Esok paginya Mega masih memberanikan diri muncul di kantor Mahendra group. Bisa saja kedatangannya menjadi yang terakhir kalinya atau mungkin masih ada kesempatan terakhir yang akan diberikan padanya. Mega sadar, ia bukan siapa-siapa dan hanya sebagai pekerja kelas biasa, jika kesalahan yang dilakukannya dianggap besar maka tidak akan ada kesempatan kedua lagi. Ia akan dipecat.
Mega berjalan menuju ruang kerjanya, meskipun Mega tahu dalam waktu dekat seseorang akan memberikan sebuah surat kematian padanya. Tapi tidak apa-apa. Mega akan membenarkan diri datang untuk yang terakhir kalinya.
Saat pintu lift tertutup, sebuah sepatu mengkilap menahannya hingga pintu tersebut kembali terbuka dimana detik berikutnya Mega melihat Rei masuk ke dalam lift.
Tatapan lelaki itu masih sama seperti biasanya. Tajam dan datar. Kombinasi yang selalu dipertunjukkan Rei pada orang-orang yang dianggap tidak terlalu penting dalam hidupnya. Tatapan tajam dan sinis itu akan berubah saat menjabat Venus. Hanya Venus yang bisa merubah tatapan dan caranya bicara.
“Saya paling tidak suka karyawan yang tidak bertanggung jawab pada pekerjaannya.” Suaranya memecah keheningan.
“Kalau tidak sanggup bekerja di sini silahkan angkat kaki.” Lanjutnya.

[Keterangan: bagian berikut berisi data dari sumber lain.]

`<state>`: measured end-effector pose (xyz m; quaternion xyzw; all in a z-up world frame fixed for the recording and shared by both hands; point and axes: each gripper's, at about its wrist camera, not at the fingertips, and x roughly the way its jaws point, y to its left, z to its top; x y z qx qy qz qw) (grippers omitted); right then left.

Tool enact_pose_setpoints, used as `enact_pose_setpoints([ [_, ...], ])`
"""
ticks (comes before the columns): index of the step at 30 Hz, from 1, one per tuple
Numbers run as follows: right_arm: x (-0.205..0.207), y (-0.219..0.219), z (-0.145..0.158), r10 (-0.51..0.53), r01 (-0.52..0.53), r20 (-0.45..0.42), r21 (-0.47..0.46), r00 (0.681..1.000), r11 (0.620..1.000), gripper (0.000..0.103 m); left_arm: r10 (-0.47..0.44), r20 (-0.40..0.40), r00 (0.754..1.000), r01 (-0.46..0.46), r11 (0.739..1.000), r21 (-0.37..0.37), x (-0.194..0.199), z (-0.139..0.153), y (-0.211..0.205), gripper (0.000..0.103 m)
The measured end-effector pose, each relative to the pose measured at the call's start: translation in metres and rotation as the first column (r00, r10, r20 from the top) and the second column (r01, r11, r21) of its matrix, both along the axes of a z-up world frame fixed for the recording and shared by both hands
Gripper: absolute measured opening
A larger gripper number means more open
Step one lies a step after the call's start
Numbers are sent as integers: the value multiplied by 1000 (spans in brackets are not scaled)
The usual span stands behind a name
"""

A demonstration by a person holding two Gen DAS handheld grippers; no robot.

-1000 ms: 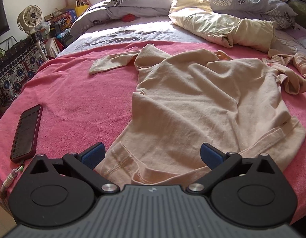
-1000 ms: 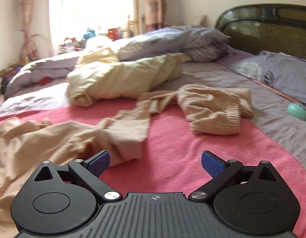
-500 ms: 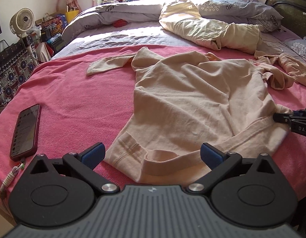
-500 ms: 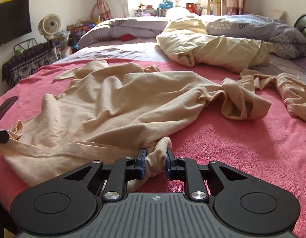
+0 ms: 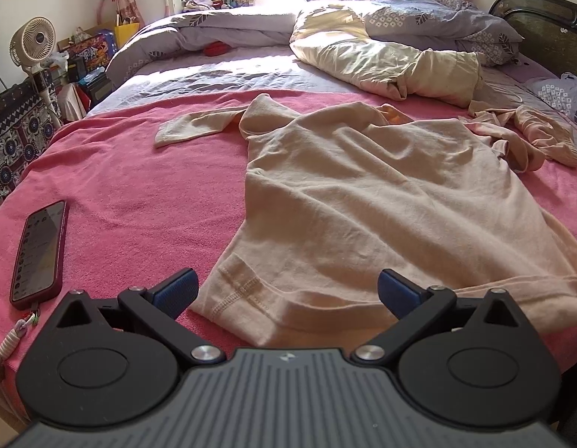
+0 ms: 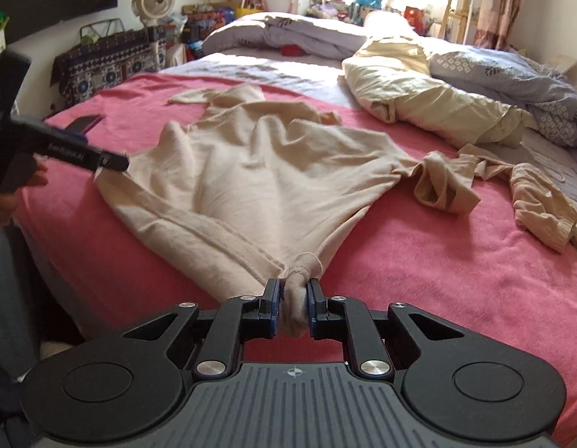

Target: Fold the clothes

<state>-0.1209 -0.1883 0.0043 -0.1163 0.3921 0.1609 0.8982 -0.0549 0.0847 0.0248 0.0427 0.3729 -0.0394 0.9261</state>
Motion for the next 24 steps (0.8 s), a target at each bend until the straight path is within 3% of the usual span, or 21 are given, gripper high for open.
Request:
enact_pose_setpoints([
  [2,-7,4,-16,32,-34,-73,-20,997,999,16,-4,5,1000,4,1000,13,3,1,0,103],
  [4,-11,3,-19,28,-31,-77,-29,997,999,19,-8,16,1000,7,999,35,9,3,-1,103],
  [5,-11,1,-15,16,-18,-54,-28,998,999,27,-9,22,1000,8,999,45,12,4,-1,103],
  [8,9,-18,8,-69,69,77,6,995,998,73,-21,38,999,19,998,57,25,9,-3,103],
  [10,36,-34,19,-150,147,172,28,974,989,76,-29,41,999,27,998,57,35,9,-5,103],
  [12,76,-50,19,-266,271,253,17,930,963,76,-36,31,999,35,998,47,44,6,-10,103],
  [15,148,-64,5,-403,426,318,-2,858,905,75,-50,-20,999,51,998,30,50,-8,-21,103],
  [17,191,-65,-10,-437,475,328,-41,837,879,74,-62,-56,996,64,997,31,48,-18,-28,103],
  [19,226,-60,-28,-431,483,317,-105,845,869,73,-77,-89,993,80,996,36,46,-27,-34,103],
  [20,236,-59,-35,-439,490,291,-131,850,862,57,-81,-103,991,86,996,40,45,-31,-37,103],
  [21,243,-58,-41,-454,501,261,-153,852,852,19,-83,-115,990,89,995,43,45,-34,-38,103],
  [22,250,-58,-47,-469,510,230,-175,853,842,7,-84,-127,988,90,995,45,45,-38,-40,103],
  [24,242,-63,-44,-494,533,229,-160,839,831,8,-83,-141,987,89,995,39,45,-43,-40,103],
])
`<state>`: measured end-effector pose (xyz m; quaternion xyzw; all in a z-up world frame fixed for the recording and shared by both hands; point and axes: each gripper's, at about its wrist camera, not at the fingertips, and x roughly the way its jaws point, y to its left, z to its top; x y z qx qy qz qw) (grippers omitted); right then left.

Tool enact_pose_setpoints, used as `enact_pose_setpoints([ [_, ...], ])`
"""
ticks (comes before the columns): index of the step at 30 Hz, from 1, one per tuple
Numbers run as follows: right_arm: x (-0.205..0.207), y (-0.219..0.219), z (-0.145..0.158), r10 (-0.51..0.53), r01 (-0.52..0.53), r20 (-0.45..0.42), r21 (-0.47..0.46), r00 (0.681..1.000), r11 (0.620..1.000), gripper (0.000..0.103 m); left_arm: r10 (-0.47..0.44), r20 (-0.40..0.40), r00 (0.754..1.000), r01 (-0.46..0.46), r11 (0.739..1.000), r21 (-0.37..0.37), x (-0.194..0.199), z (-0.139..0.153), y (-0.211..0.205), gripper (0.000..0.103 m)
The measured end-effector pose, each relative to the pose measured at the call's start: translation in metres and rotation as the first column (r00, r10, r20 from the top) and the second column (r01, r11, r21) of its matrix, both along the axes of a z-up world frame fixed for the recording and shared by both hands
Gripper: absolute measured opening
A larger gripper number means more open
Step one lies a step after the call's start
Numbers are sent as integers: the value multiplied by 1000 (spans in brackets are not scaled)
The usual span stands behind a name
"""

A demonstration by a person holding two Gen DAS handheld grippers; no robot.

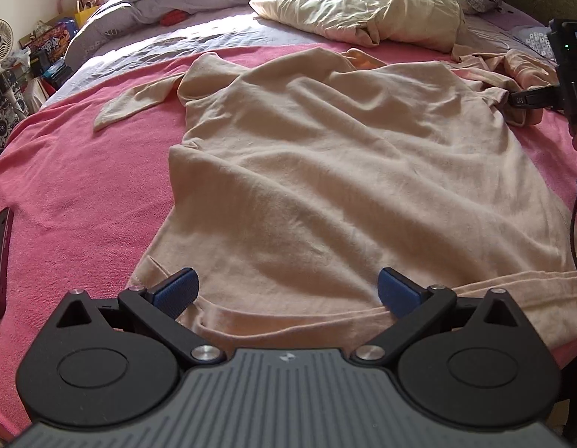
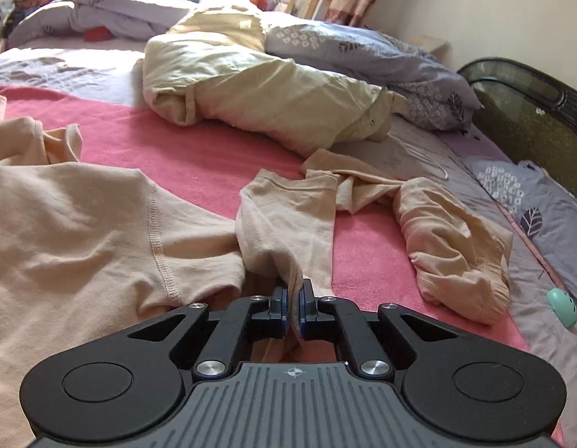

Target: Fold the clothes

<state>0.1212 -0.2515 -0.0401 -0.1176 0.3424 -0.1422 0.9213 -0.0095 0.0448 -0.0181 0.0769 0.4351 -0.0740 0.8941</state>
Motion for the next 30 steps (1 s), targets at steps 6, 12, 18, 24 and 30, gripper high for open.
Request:
enact_pose_setpoints([
  [6,-52,-56,36,-150,155,77,-70,986,985,7,6,-23,1000,-8,998,-57,1,-2,8,103],
  [12,-80,-99,41,-262,260,-39,-39,964,965,40,-19,-13,1000,18,998,-67,-7,-3,11,103],
  [18,-56,-42,88,-27,10,128,130,991,991,62,-29,-1,1000,29,996,-84,-8,-6,14,103],
  [24,40,72,82,331,-353,124,310,936,883,79,-30,0,1000,30,993,-112,-9,2,21,103],
  [30,93,144,38,367,-351,-34,228,929,908,14,-5,211,978,48,979,-198,30,65,70,103],
])
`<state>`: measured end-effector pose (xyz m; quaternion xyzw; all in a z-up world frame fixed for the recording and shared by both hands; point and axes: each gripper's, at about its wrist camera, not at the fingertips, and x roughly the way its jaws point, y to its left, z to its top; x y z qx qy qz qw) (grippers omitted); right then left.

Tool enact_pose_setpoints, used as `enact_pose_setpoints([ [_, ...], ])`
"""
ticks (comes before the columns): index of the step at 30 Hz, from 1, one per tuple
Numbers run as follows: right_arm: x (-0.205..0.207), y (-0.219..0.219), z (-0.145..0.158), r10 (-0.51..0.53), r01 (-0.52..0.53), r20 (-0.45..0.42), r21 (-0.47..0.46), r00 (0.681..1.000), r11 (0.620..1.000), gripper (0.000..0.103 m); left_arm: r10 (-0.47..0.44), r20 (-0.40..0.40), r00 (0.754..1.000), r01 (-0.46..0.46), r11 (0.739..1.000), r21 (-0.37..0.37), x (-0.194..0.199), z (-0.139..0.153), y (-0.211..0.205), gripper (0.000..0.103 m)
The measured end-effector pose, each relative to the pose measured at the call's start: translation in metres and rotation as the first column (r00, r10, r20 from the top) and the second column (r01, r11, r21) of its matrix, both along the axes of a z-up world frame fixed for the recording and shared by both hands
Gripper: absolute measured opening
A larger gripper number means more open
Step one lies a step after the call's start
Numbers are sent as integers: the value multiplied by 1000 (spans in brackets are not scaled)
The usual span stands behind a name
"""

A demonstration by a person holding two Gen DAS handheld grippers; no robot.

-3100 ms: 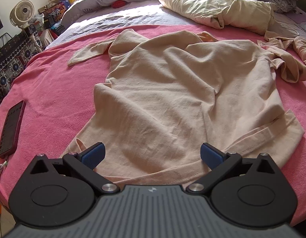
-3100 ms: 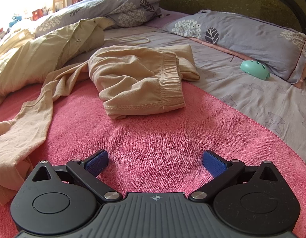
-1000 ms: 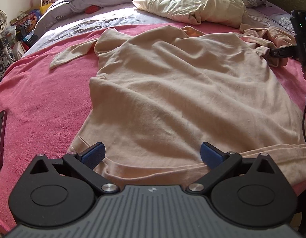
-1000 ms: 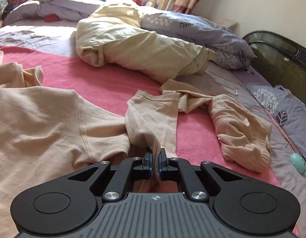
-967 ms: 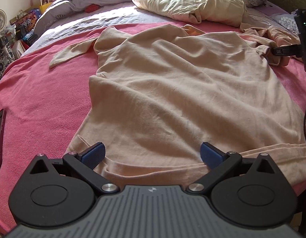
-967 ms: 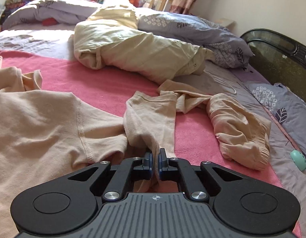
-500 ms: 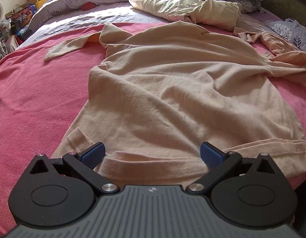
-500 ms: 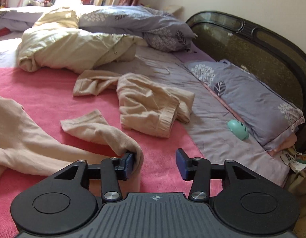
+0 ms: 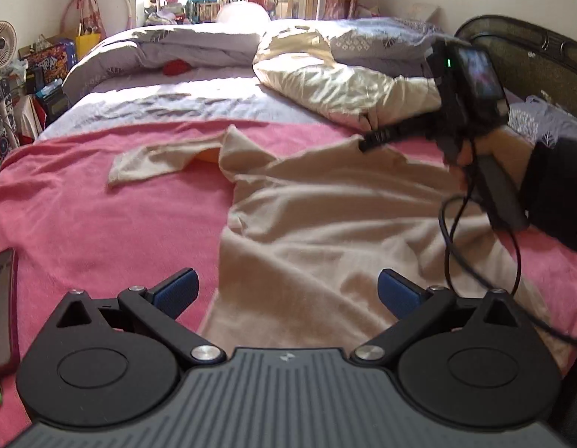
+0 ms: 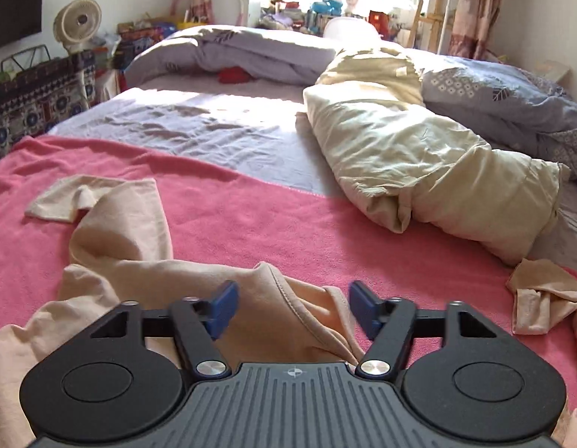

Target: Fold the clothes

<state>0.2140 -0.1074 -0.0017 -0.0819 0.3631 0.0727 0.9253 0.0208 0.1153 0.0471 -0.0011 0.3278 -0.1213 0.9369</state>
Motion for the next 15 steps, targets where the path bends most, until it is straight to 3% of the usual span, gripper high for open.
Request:
enact_pose_setpoints([
  [2,-8,-4,-9,-12,12,-16,16,1000,1000,12,25,44,999,-23,998,-52,43,15,17,103],
  [4,-23,-14,-20,9,-9,-17,8,1000,1000,12,48,19,999,-46,994,-99,94,17,29,103],
  [8,-53,-32,-40,22,-21,-19,10,1000,1000,13,51,-146,988,-80,978,-195,199,-8,32,102],
  [10,-62,-45,-43,17,-16,0,57,1000,998,13,92,-215,972,-132,975,-178,239,-31,22,98],
  [12,-65,-51,-44,17,-18,4,85,1000,996,16,145,-265,953,-188,971,-148,263,-49,12,66],
  [14,-66,-53,-45,19,-19,9,94,1000,995,16,210,-348,914,-256,962,-93,279,-66,2,52],
  [15,-67,-52,-46,18,-20,13,94,1000,995,16,239,-380,894,-282,957,-62,285,-73,-3,41],
])
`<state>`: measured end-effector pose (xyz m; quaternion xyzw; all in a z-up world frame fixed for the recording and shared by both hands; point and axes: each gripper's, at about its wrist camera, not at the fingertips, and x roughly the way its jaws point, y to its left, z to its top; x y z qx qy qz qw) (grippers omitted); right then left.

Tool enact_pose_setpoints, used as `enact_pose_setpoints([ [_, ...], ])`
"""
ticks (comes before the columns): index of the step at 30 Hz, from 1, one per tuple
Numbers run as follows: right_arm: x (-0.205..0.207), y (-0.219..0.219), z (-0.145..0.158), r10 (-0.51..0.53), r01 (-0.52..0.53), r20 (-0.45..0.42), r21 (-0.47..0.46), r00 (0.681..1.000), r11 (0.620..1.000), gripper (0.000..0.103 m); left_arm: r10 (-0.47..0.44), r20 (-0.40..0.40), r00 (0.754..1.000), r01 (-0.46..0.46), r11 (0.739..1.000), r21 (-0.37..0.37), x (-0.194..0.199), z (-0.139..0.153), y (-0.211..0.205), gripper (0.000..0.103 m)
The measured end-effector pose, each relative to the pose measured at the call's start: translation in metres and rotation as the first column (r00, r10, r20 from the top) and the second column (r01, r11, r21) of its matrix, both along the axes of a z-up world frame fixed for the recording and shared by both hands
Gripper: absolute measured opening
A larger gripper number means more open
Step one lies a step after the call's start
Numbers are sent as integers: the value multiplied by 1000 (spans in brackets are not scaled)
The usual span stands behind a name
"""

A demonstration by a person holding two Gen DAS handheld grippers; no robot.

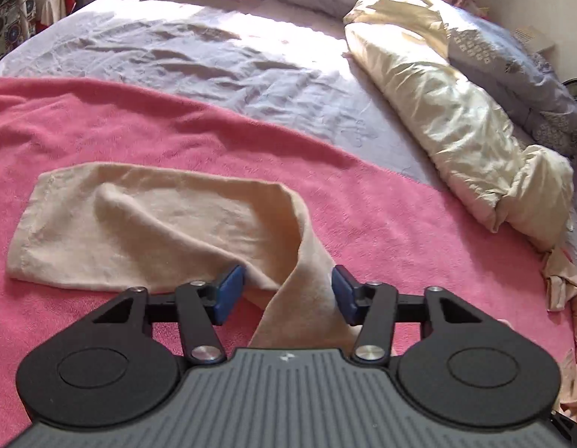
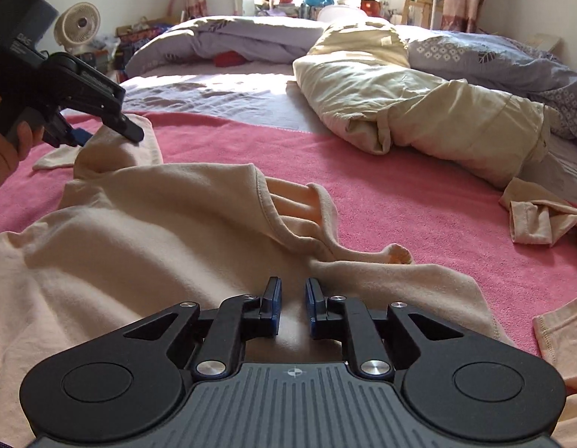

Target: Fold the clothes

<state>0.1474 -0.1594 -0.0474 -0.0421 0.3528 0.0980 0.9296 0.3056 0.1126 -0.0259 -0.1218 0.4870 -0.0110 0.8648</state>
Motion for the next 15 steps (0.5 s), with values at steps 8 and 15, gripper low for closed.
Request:
enact_pose_setpoints([
  [8,-5,-4,2,-25,24,20,35,999,999,20,-4,62,998,6,1000,-28,-13,8,-2,0],
  [15,-8,-2,1,-40,40,20,38,999,998,31,-26,72,997,24,999,38,-26,12,-9,1],
])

Mega tidak perlu mencari tahu siapa orang yang dimaksud Rei, sebab di dalam lift tersebut hanya ada dirinya dan satu lagi asisten pribadi Rei. Tidak mungkin lelaki itu menceramahi asistennya di dalam lift seperti sekarang ini.
“Kemasi barangmu, dan jangan injakan kaki lagi di kantor ini.”
“Baik, Pak Rei.” Jawab Mega dengan menundukkan kepalanya. Dan momen menakutkan itu akhirnya tiba.